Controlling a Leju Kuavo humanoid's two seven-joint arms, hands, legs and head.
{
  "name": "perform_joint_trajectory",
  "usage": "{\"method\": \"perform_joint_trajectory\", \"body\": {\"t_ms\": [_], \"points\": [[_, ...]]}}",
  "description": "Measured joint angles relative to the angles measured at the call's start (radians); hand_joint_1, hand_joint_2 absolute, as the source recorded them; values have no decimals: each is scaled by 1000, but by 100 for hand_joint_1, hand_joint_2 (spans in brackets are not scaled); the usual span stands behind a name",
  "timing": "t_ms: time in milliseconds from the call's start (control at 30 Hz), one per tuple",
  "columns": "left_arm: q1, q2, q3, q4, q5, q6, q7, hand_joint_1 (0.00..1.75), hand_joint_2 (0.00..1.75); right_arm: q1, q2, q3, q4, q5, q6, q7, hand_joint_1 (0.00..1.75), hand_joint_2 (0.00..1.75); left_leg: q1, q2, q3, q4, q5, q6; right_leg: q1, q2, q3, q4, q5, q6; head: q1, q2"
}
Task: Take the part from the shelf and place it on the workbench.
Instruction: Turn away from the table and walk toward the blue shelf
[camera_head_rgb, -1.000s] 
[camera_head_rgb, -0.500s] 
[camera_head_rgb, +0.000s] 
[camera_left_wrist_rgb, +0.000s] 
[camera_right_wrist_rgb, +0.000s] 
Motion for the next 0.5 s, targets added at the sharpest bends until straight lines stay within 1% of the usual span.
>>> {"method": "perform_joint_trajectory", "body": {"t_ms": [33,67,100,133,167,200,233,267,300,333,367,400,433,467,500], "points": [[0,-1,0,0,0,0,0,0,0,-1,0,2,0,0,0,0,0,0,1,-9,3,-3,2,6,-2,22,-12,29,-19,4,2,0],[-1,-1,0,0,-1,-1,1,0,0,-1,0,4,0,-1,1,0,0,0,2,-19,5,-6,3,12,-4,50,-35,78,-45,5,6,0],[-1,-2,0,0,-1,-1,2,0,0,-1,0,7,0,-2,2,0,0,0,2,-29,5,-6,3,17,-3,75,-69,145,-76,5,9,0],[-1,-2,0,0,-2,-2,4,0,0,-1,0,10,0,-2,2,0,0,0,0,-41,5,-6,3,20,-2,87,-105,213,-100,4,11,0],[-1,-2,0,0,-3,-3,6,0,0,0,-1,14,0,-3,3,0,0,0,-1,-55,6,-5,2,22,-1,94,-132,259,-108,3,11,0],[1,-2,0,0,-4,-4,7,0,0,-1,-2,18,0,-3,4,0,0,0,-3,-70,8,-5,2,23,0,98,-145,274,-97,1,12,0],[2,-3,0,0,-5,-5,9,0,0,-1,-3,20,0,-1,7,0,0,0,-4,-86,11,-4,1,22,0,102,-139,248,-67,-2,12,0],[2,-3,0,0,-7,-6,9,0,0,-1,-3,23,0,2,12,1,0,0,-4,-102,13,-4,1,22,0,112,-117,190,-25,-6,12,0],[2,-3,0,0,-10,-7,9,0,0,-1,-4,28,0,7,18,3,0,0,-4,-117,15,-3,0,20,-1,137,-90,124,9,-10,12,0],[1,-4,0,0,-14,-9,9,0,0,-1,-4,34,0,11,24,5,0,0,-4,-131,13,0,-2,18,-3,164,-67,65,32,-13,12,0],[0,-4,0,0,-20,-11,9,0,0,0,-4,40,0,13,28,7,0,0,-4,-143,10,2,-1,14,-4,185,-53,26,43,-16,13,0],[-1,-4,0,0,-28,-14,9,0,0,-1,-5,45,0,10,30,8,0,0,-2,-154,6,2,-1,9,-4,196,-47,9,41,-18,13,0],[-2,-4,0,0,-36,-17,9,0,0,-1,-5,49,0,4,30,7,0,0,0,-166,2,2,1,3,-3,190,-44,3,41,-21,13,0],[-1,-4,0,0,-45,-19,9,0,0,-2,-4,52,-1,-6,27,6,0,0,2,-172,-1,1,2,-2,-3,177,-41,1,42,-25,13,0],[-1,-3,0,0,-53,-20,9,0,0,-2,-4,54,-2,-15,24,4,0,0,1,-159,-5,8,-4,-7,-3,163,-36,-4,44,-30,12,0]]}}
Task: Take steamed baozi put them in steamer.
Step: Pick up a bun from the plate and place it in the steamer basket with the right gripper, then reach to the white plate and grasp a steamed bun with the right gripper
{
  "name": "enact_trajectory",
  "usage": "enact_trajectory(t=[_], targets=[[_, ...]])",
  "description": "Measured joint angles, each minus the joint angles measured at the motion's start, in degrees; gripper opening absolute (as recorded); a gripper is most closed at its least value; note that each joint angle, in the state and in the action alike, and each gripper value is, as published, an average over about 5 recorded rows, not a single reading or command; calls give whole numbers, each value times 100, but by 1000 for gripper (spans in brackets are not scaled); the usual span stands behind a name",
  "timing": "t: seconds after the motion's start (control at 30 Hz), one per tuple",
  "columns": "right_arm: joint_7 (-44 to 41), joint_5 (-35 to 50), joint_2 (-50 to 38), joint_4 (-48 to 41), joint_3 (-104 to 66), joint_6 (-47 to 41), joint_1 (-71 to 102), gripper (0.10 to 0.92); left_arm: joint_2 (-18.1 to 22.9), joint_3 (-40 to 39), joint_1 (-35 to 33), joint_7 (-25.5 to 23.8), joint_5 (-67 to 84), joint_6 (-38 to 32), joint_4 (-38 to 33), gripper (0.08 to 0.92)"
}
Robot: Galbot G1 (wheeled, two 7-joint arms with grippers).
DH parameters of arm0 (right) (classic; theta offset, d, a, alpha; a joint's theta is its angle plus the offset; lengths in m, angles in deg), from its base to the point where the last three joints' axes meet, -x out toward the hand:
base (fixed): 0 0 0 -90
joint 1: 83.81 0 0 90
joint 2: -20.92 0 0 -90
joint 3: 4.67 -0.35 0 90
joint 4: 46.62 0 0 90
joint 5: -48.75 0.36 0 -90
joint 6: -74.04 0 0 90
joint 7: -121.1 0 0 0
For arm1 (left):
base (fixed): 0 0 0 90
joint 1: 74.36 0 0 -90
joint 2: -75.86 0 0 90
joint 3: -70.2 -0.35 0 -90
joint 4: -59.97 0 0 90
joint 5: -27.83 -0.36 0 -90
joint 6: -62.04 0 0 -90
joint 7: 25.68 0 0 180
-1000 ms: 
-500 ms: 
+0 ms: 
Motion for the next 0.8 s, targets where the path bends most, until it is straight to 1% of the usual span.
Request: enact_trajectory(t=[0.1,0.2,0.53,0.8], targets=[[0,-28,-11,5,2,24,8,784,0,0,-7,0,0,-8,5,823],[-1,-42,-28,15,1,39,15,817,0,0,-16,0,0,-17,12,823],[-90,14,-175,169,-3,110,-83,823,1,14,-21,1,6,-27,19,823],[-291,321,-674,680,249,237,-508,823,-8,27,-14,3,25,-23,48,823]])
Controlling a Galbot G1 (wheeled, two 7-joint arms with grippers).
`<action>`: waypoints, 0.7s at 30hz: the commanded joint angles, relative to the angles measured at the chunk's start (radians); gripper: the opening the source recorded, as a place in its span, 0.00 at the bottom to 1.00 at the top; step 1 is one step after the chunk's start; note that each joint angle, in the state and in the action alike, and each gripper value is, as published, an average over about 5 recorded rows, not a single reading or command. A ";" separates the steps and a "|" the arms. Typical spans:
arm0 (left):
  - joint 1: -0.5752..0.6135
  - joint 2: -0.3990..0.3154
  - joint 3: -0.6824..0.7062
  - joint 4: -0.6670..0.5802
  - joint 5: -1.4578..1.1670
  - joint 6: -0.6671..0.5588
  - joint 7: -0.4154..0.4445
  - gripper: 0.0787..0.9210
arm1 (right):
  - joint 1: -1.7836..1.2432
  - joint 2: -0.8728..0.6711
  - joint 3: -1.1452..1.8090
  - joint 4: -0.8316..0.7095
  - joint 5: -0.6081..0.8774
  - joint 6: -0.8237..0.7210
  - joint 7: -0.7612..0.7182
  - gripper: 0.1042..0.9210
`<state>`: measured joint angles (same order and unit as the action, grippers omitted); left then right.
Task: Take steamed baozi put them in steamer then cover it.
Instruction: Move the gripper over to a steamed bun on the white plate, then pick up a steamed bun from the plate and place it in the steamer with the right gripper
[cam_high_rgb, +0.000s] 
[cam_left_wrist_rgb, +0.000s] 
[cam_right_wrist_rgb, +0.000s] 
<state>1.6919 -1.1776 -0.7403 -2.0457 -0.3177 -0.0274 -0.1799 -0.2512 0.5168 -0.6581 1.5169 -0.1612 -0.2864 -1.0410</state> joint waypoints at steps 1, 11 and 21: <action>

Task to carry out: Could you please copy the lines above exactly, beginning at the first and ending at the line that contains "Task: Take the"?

Finished task:
Controlling a Leju Kuavo humanoid's two seven-joint arms, hands, legs and head.
{
  "name": "perform_joint_trajectory",
  "usage": "{\"method\": \"perform_joint_trajectory\", \"body\": {\"t_ms\": [_], \"points\": [[_, ...]]}}",
  "description": "Measured joint angles relative to the angles measured at the call's start (radians); hand_joint_1, hand_joint_2 absolute, as the source recorded them; values have no decimals: each is scaled by 1000, but by 100 for hand_joint_1, hand_joint_2 (spans in brackets are not scaled); the usual span stands behind a name",
  "timing": "t_ms: time in milliseconds from the call's start (control at 30 Hz), one per tuple",
  "columns": "left_arm: q1, q2, q3, q4, q5, q6, q7, hand_joint_1 (0.00..1.75), hand_joint_2 (0.00..1.75); right_arm: q1, q2, q3, q4, q5, q6, q7, hand_joint_1 (0.00..1.75), hand_joint_2 (0.00..1.75); left_leg: q1, q2, q3, q4, q5, q6; right_leg: q1, q2, q3, q4, q5, q6; head: q1, q2"
}
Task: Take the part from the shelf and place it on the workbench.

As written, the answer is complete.